What you are asked to do: Only one stretch of the data below is wanted: the lines from the one with "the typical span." through the one with "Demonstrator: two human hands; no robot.", repeated exactly.

========================================

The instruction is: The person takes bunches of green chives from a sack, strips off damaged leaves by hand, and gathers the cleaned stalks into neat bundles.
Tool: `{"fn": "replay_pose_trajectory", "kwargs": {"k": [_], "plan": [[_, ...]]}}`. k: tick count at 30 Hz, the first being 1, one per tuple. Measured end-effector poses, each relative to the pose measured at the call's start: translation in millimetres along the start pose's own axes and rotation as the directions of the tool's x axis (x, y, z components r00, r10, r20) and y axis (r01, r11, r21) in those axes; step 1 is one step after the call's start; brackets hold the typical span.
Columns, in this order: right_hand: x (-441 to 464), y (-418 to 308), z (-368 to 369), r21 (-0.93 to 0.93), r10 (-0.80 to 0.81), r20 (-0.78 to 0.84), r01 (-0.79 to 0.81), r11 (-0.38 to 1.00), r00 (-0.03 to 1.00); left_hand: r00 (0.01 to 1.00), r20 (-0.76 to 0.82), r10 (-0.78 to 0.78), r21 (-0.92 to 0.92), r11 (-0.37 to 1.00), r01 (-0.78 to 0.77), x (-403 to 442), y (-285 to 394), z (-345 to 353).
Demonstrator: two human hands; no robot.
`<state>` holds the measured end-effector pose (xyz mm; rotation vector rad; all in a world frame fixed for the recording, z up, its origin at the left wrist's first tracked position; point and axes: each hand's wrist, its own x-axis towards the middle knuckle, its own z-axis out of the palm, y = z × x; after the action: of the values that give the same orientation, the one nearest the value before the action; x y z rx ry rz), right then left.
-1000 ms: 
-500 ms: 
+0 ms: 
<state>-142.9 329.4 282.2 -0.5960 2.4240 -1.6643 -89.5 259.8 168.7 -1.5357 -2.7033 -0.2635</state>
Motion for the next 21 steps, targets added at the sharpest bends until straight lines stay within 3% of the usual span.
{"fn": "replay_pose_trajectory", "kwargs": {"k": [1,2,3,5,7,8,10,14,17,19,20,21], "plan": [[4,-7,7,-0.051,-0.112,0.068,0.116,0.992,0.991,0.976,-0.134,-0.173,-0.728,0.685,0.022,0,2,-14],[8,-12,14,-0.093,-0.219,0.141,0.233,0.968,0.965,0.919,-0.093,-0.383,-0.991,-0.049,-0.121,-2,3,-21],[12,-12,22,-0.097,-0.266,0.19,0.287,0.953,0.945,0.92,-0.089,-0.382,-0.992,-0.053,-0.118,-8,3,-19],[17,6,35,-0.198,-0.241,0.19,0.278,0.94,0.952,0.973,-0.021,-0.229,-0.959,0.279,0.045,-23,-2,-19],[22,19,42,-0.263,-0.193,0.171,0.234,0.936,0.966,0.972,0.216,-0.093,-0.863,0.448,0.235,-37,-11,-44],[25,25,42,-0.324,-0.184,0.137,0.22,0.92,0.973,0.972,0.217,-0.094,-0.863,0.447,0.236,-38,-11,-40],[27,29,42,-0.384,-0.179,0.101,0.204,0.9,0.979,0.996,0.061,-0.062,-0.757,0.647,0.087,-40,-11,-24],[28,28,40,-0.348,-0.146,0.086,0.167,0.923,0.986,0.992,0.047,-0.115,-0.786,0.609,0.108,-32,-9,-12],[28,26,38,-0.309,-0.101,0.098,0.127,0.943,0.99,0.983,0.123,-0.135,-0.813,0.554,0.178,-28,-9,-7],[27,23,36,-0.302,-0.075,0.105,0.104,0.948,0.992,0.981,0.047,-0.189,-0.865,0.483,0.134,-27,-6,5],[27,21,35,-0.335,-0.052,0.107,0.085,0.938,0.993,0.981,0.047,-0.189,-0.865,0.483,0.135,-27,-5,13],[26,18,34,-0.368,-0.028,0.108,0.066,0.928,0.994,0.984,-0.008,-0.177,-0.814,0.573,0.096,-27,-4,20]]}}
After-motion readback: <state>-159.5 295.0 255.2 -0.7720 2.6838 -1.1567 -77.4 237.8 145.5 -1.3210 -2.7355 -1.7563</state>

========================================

Task response:
Tool: `{"fn": "replay_pose_trajectory", "kwargs": {"k": [_], "plan": [[_, ...]]}}`. k: tick count at 30 Hz, the first being 1, one per tuple. Measured end-effector poses, each relative to the pose measured at the call's start: translation in millimetres along the start pose's own axes and rotation as the directions of the tool's x axis (x, y, z components r00, r10, r20) and y axis (r01, r11, r21) in those axes; step 1 is one step after the call's start; brackets hold the typical span.
Columns, in this order: right_hand: x (-441 to 464), y (-418 to 308), z (-368 to 369), r21 (-0.93 to 0.93), r10 (-0.80 to 0.81), r20 (-0.78 to 0.84), r01 (-0.79 to 0.81), r11 (-0.38 to 1.00), r00 (-0.03 to 1.00); left_hand: r00 (0.01 to 1.00), r20 (-0.76 to 0.82), r10 (-0.78 to 0.78), r21 (-0.92 to 0.92), r11 (-0.37 to 1.00), r01 (-0.78 to 0.77), x (-403 to 442), y (-285 to 394), z (-345 to 353).
Demonstrator: two human hands; no robot.

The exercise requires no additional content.